For more than a week, incredible pictures and videos of the fire fight in and around Fort McMurray have been circulating in the news and on social media.
But for some, it wasn’t just images on a screen; they’ve been living it every day.
“There’s been days it’s been pretty intense,” Ryan Shipley said. “It’s definitely a different experience being up here.”
Shipley, from Nova Scotia, is part of a Rough Rider crew from across the country that works in the oilpatch year-round.
“The Rough Riders are like a family, we do everything in common,” said Sachil Aklamnu, who is originally from Ghana but now calls Calgary home.
When the fires roared in, that family asked how they could help out. The answer was driving water tankers to follow fire crews on the front lines.
“We don’t think we’re doing a whole lot, but every firefighter I’ve talked to says without these water trucks they’d have no chance,” said Ryan Madden, also from Calgary.
Edmonton firefighter Ryan Polak, who just returned home from battling the blaze, agrees.
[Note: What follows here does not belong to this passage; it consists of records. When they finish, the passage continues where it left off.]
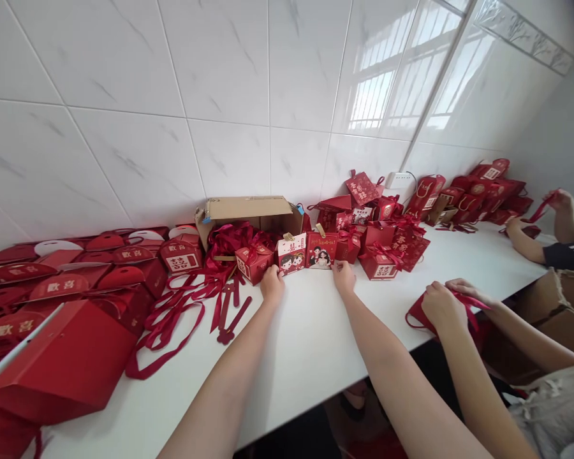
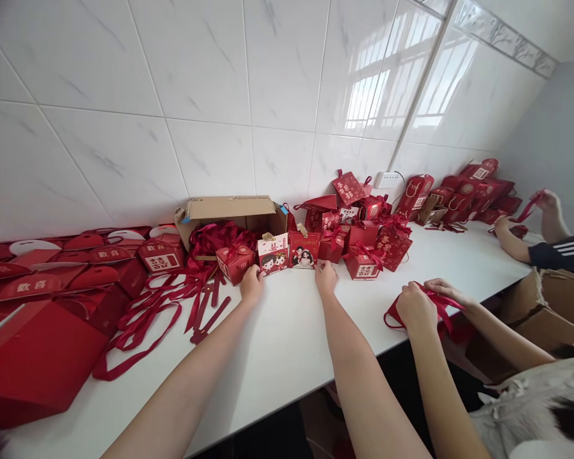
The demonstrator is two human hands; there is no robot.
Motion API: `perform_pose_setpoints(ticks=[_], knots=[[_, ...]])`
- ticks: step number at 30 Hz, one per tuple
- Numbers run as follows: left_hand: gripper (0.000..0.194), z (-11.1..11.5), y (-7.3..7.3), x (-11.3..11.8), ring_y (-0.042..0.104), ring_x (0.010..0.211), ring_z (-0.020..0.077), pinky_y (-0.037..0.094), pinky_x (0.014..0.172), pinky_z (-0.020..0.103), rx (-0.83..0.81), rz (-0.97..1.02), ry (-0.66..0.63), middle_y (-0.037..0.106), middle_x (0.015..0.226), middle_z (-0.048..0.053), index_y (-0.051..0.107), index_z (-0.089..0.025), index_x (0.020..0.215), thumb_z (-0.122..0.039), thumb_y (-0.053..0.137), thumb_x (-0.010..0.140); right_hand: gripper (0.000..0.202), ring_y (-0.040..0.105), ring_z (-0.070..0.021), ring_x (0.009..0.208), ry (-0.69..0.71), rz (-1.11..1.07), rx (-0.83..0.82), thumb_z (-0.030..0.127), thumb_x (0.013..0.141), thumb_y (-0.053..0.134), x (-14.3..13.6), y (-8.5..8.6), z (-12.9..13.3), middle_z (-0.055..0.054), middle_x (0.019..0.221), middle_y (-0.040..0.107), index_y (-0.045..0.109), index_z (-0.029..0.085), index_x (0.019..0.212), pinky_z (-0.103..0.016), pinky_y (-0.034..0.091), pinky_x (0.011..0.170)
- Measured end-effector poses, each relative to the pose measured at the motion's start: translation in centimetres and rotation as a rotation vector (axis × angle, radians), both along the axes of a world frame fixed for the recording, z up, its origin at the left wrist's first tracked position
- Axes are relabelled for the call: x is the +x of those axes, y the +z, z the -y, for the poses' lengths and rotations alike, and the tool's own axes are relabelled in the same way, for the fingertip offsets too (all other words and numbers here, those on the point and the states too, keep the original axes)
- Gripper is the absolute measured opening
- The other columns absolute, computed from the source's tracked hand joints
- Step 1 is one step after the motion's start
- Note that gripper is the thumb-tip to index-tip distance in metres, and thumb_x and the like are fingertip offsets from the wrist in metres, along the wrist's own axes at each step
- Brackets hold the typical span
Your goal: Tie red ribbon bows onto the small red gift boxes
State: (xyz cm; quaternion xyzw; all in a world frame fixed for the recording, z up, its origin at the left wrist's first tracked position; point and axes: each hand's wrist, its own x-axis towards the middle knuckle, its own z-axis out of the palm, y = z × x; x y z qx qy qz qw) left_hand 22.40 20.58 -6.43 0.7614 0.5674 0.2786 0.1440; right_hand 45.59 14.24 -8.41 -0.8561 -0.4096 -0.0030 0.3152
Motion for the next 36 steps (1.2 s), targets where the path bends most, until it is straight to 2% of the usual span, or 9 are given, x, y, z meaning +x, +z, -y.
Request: perform_pose_setpoints(ticks=[8, 12, 16, 18, 22, 26, 28, 32, 36], knots=[[0.029, -0.5, -0.2, 0.7, 0.059, 0.101, 0.0208, 0.05, 0.088, 0.043, 0.001, -0.027, 0.019, 0.06, 0.113, 0.009, 0.057, -0.014, 0.113, -0.032, 0.054, 0.091, 0.029, 0.056, -0.0219, 0.107, 0.015, 0.119, -0.004, 0.034, 0.094, 0.052, -1.7, 0.1, -0.8, -0.009, 0.122, 0.055, 0.056, 0.017, 0.117, -0.044, 0.048, 0.092], [0.032, -0.7, -0.6, 1.0, 0.056, 0.108, 0.0233, 0.046, 0.093, 0.047, -0.003, -0.04, -0.03, 0.058, 0.119, 0.01, 0.056, -0.014, 0.116, -0.033, 0.055, 0.09, 0.027, 0.054, -0.0211, 0.11, -0.001, 0.116, -0.034, 0.035, 0.095, 0.05, -1.8, 0.0, -1.8, -0.01, 0.127, 0.053, 0.057, 0.021, 0.117, -0.043, 0.046, 0.096], [0.036, -0.7, -0.9, 1.3, 0.051, 0.117, 0.026, 0.041, 0.1, 0.051, -0.006, -0.004, -0.068, 0.053, 0.127, 0.011, 0.054, -0.015, 0.122, -0.032, 0.056, 0.089, 0.035, 0.051, -0.0257, 0.113, -0.021, 0.102, -0.041, 0.038, 0.091, 0.055, -1.7, 0.0, -2.1, -0.012, 0.127, 0.052, 0.056, 0.018, 0.119, -0.049, 0.041, 0.097], [0.039, -0.6, -0.9, 1.1, 0.049, 0.12, 0.0271, 0.039, 0.101, 0.052, -0.005, 0.038, -0.068, 0.051, 0.13, 0.011, 0.051, -0.016, 0.125, -0.032, 0.056, 0.089, 0.033, 0.049, -0.0288, 0.114, -0.036, 0.113, -0.032, 0.034, 0.092, 0.051, -1.7, 0.5, -1.8, -0.015, 0.127, 0.051, 0.058, 0.016, 0.119, -0.05, 0.039, 0.097], [0.041, -0.2, -1.3, 0.0, 0.051, 0.117, 0.0262, 0.042, 0.098, 0.05, -0.01, 0.16, -0.057, 0.051, 0.128, 0.012, 0.048, -0.016, 0.127, -0.031, 0.055, 0.09, 0.038, 0.038, -0.0321, 0.124, -0.035, 0.206, 0.017, 0.025, 0.095, 0.034, -0.6, 3.8, -1.5, -0.015, 0.137, 0.043, 0.057, 0.017, 0.125, -0.048, 0.03, 0.101], [0.033, 0.5, -1.9, -1.3, 0.058, 0.104, 0.0216, 0.049, 0.09, 0.044, -0.04, 0.278, -0.082, 0.059, 0.116, 0.009, 0.054, -0.015, 0.118, -0.032, 0.054, 0.091, 0.043, 0.019, -0.0291, 0.137, 0.026, 0.313, 0.011, 0.032, 0.098, 0.028, 2.1, 8.0, -2.6, -0.006, 0.15, 0.028, 0.043, 0.024, 0.138, -0.045, 0.021, 0.108], [0.029, 0.7, -2.1, -1.7, 0.059, 0.101, 0.0207, 0.049, 0.089, 0.043, -0.053, 0.325, -0.1, 0.06, 0.112, 0.009, 0.056, -0.014, 0.114, -0.032, 0.054, 0.09, 0.041, 0.024, -0.0299, 0.136, 0.049, 0.319, -0.063, 0.036, 0.098, 0.032, 3.1, 8.9, -3.2, -0.007, 0.148, 0.033, 0.046, 0.026, 0.136, -0.046, 0.024, 0.107], [0.026, 0.6, -2.1, -2.0, 0.059, 0.101, 0.02, 0.05, 0.089, 0.042, -0.074, 0.396, -0.13, 0.061, 0.111, 0.008, 0.058, -0.014, 0.11, -0.031, 0.055, 0.09, 0.041, 0.042, -0.0285, 0.124, 0.025, 0.313, -0.231, 0.041, 0.093, 0.049, 3.6, 8.0, -3.1, -0.01, 0.133, 0.047, 0.05, 0.02, 0.128, -0.05, 0.034, 0.102], [0.026, 0.4, -2.2, -2.0, 0.06, 0.099, 0.0199, 0.05, 0.087, 0.042, -0.088, 0.435, -0.146, 0.061, 0.109, 0.008, 0.058, -0.014, 0.109, -0.031, 0.056, 0.09, 0.041, 0.041, -0.032, 0.125, -0.108, 0.315, -0.313, 0.032, 0.094, 0.048, 3.6, 6.8, -1.6, -0.013, 0.132, 0.046, 0.045, 0.017, 0.131, -0.057, 0.032, 0.101]])
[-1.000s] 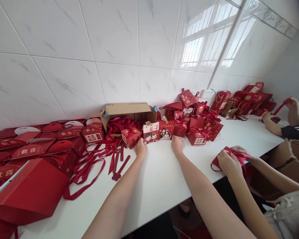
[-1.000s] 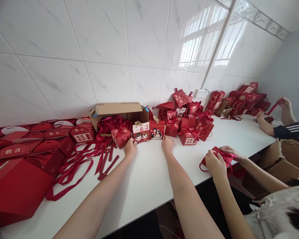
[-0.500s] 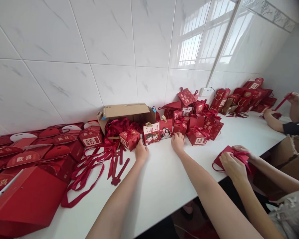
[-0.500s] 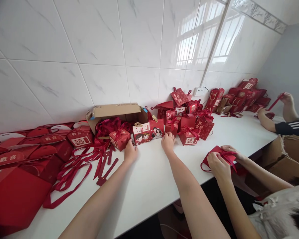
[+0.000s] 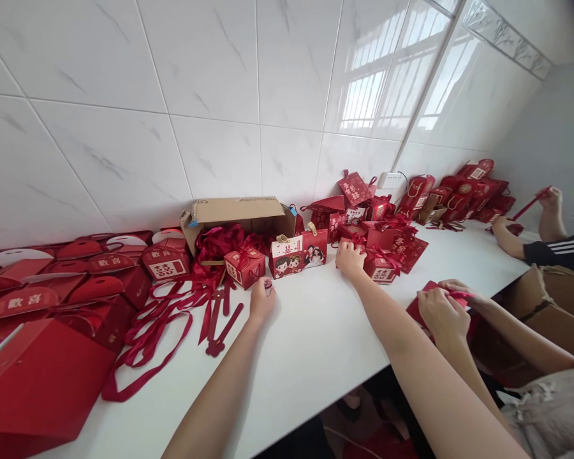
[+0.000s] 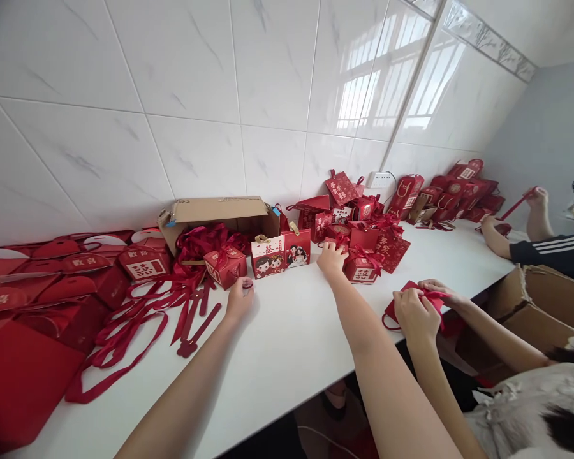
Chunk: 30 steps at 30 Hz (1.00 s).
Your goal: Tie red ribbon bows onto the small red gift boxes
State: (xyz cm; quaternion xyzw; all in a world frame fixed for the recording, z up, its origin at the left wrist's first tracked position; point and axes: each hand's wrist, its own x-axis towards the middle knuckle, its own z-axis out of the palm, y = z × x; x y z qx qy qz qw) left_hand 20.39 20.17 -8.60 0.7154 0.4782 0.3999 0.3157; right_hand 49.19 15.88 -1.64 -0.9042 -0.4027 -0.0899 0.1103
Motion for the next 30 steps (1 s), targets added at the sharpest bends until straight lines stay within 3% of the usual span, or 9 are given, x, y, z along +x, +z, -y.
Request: perform_pose_setpoints(ticks=[5, 9, 12, 14, 16, 18, 22, 26, 30], knots=[[0.026, 0.1, -0.2, -0.1, 0.06, 0.098, 0.0194, 0.051, 0.086, 0.041, 0.002, 0.011, -0.02, 0.062, 0.108, 0.008, 0.059, -0.013, 0.108, -0.031, 0.056, 0.09, 0.045, 0.036, -0.0448, 0.127, -0.175, -0.012, -0.034, 0.015, 0.089, 0.038, 2.4, 0.2, 2.8, -0.025, 0.133, 0.042, 0.043, 0.009, 0.133, -0.07, 0.027, 0.093], [0.025, 0.1, -0.2, -0.1, 0.06, 0.098, 0.0196, 0.05, 0.086, 0.041, 0.002, -0.001, -0.036, 0.062, 0.107, 0.008, 0.059, -0.013, 0.107, -0.032, 0.056, 0.09, 0.047, 0.029, -0.0455, 0.131, -0.23, 0.029, -0.021, 0.013, 0.087, 0.036, 3.7, 0.3, 4.7, -0.028, 0.139, 0.035, 0.043, 0.005, 0.133, -0.07, 0.023, 0.096], [0.024, 0.1, -0.1, 0.0, 0.06, 0.099, 0.0199, 0.049, 0.088, 0.042, 0.003, -0.023, -0.045, 0.062, 0.106, 0.007, 0.059, -0.013, 0.106, -0.031, 0.056, 0.089, 0.054, 0.01, -0.0416, 0.14, -0.174, 0.122, 0.015, 0.011, 0.086, 0.035, 3.4, 0.3, 4.7, -0.026, 0.151, 0.014, 0.034, 0.002, 0.14, -0.063, 0.015, 0.105], [0.023, 0.2, 0.1, 0.0, 0.059, 0.1, 0.0201, 0.048, 0.089, 0.042, 0.011, -0.044, -0.049, 0.062, 0.104, 0.007, 0.059, -0.013, 0.104, -0.029, 0.057, 0.089, 0.06, -0.003, -0.0331, 0.143, -0.066, 0.179, 0.021, 0.012, 0.086, 0.035, 3.1, 0.3, 3.9, -0.017, 0.156, 0.0, 0.026, 0.005, 0.145, -0.054, 0.009, 0.112], [0.019, 0.3, 0.2, 0.1, 0.058, 0.101, 0.0205, 0.046, 0.091, 0.043, 0.021, -0.07, -0.048, 0.062, 0.102, 0.006, 0.059, -0.013, 0.102, -0.025, 0.057, 0.087, 0.063, -0.007, -0.0235, 0.144, 0.052, 0.206, 0.007, 0.012, 0.087, 0.035, 3.1, 0.3, 2.3, -0.007, 0.158, -0.003, 0.02, 0.012, 0.148, -0.045, 0.007, 0.115], [0.015, 0.4, 0.3, 0.2, 0.057, 0.102, 0.0212, 0.044, 0.093, 0.042, 0.03, -0.1, -0.037, 0.063, 0.101, 0.006, 0.058, -0.015, 0.099, -0.018, 0.056, 0.084, 0.064, -0.005, -0.0204, 0.144, 0.107, 0.196, -0.009, 0.013, 0.087, 0.037, 3.7, 0.2, 0.3, -0.005, 0.158, -0.001, 0.021, 0.013, 0.148, -0.04, 0.009, 0.115], [0.021, 0.3, 0.3, 0.6, 0.056, 0.102, 0.0243, 0.039, 0.096, 0.044, 0.032, -0.156, 0.001, 0.064, 0.099, 0.007, 0.056, -0.019, 0.094, -0.01, 0.051, 0.076, 0.056, 0.006, -0.0278, 0.143, 0.065, 0.111, -0.046, 0.015, 0.087, 0.042, 5.7, -0.1, -3.9, -0.013, 0.156, 0.009, 0.034, 0.008, 0.142, -0.047, 0.017, 0.112], [0.032, 0.3, 0.4, 0.8, 0.056, 0.103, 0.0245, 0.037, 0.097, 0.043, 0.028, -0.191, 0.026, 0.064, 0.1, 0.006, 0.056, -0.021, 0.094, -0.004, 0.046, 0.069, 0.05, 0.013, -0.0282, 0.142, 0.095, 0.079, -0.073, 0.027, 0.092, 0.048, 7.8, 0.0, -6.8, -0.011, 0.155, 0.019, 0.038, 0.015, 0.14, -0.05, 0.017, 0.113], [0.033, 0.2, 0.5, 0.7, 0.055, 0.102, 0.0253, 0.038, 0.095, 0.043, 0.022, -0.224, 0.033, 0.064, 0.099, 0.006, 0.056, -0.021, 0.091, -0.003, 0.045, 0.065, 0.047, 0.038, -0.0297, 0.13, 0.147, 0.077, -0.079, 0.039, 0.092, 0.053, 9.9, 0.9, -8.5, -0.011, 0.144, 0.037, 0.045, 0.019, 0.133, -0.055, 0.03, 0.106]])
“It accelerated quickly,” he said, referring to when the fire made its way into Anzac. “We moved in quickly and we had to move out quickly as flames started to surround the town.”
“It was really intense following the fire trucks around, in and out of the fires,” Shipley said.
“Water bombers were flying over us; they were clipping the tops of trees,” said Madden, echoing his crewmate’s sentiment.
It was an effort that didn’t go unnoticed.
“Every time we turned around they were there,” Polak said. “They followed us in on their own accord. Thank you for being there; without you guys we wouldn’t have been able to do our jobs.”
Polak never caught any of the crew’s names but felt compelled to send them an email, saying without them, much of Anzac would be gone.
The Rough Rider crew disagreed, though, giving all of the credit to those they worked in tandem with on the front lines.
“They’re the heroes, the firefighters are the heroes,” Shipley said. “We’re just there to give a hand.”